EXERCISE GOAL »
Leave out the pictures, and retype only the lines from the beginning of the material through the line that contains "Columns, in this", including both.

DATASET CONTENT »
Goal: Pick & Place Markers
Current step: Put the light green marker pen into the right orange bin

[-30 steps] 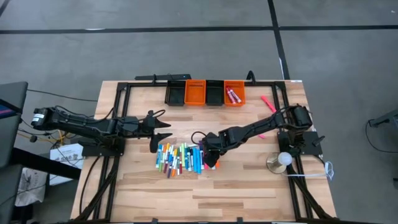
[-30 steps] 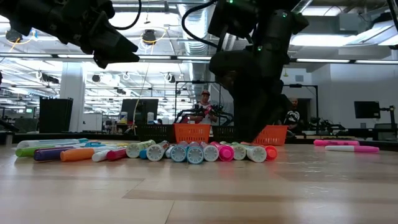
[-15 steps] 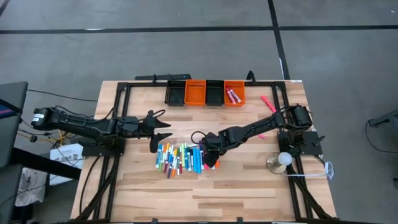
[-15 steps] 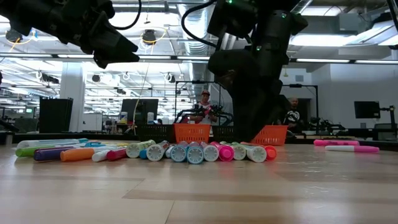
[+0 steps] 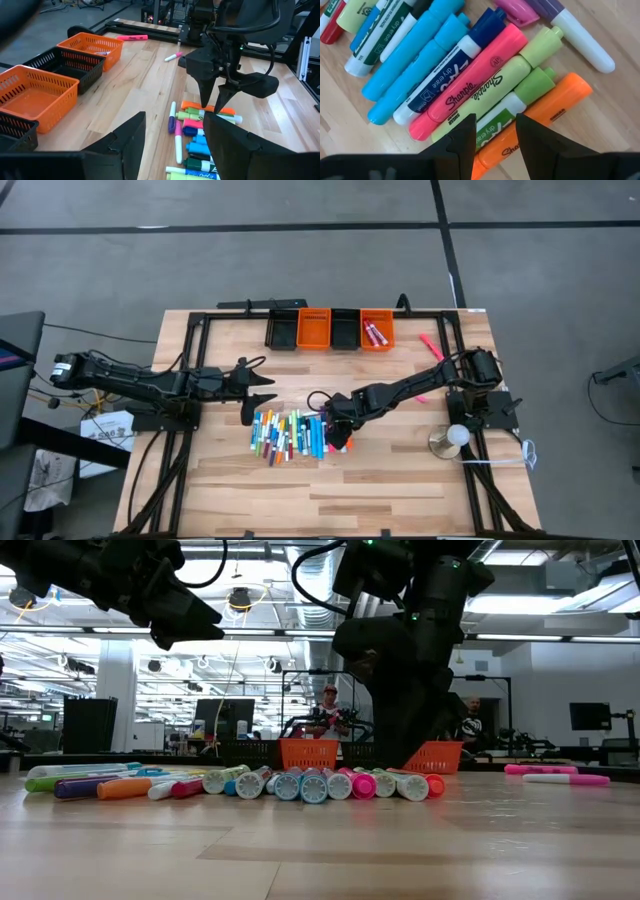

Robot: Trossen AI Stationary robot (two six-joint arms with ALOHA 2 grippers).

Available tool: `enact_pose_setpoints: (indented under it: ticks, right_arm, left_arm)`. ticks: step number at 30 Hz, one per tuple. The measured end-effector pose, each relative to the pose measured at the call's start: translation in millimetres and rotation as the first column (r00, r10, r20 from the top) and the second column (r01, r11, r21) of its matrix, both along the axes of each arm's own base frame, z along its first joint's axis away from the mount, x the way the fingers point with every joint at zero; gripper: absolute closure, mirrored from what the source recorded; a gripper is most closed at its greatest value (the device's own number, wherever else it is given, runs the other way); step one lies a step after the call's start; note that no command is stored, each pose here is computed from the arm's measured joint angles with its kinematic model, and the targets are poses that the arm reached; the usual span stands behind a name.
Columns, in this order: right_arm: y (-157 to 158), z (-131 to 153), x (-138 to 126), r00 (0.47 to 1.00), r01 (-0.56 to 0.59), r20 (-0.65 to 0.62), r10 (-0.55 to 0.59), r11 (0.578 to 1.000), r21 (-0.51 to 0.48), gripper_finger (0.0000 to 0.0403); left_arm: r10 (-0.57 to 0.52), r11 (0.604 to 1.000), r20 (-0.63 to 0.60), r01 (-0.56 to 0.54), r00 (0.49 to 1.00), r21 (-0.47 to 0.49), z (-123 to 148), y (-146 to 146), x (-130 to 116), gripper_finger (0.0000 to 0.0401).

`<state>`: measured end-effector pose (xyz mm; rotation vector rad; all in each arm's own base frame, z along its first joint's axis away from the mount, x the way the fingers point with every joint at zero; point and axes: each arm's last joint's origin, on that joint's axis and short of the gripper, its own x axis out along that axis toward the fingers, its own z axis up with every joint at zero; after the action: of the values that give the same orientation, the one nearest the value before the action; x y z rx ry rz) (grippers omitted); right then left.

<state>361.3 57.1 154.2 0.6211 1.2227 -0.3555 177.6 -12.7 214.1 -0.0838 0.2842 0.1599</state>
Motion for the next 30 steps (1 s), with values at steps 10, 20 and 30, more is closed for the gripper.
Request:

SOLUTION TO THE PROBLEM »
Goal: Pick & Place Markers
Current step: Put the light green marker pen into the right orange bin

[-30 steps] 
[-30 steps] 
[-15 steps] 
[-15 steps] 
[+0 steps] 

Robot: Trossen AI Stationary robot (two six-joint arms with ALOHA 2 grippers).

Available tool: `enact_pose_setpoints: (indented under it: ticks, right_arm, left_arm)`. ticks: step number at 30 Hz, one per tuple. The measured end-effector pose, each relative to the pose measured at the call's start: translation in millimetres and rotation as the first column (r00, r10, r20 from the top) and the second column (r01, r11, r21) of its matrix, both along the axes of each arm's own base frame, z along its first joint's axis away from the mount, x the way the fingers point with every joint at zero; gripper: absolute closure, mirrored from what the source recorded; a gripper is most closed at its greatest value (the device's own number, wherever else it is given, runs the other way); step one lies a step after the call's start; note that no command is stored, each pose here is computed from the arm's measured joint angles with its kinematic model, and the targets are poses that the arm reached; the usual span stands behind a name.
Columns, in this order: right_arm: y (-157 to 158), z (-131 to 153), x (-138 to 126), r00 (0.47 to 1.00), r01 (-0.56 to 0.59), r20 (-0.65 to 0.62), r10 (-0.55 to 0.59), r11 (0.578 to 1.000), r21 (-0.51 to 0.48), gripper_finger (0.0000 to 0.0403); left_arm: r10 (-0.57 to 0.52), r11 (0.604 to 1.000), r20 (-0.63 to 0.60), r01 (-0.56 to 0.54), r00 (0.49 to 1.00), r21 (-0.47 to 0.49), z (-123 to 148), y (-146 to 146), x (-130 to 116), gripper_finger (0.0000 to 0.0401).

Above is the complete output.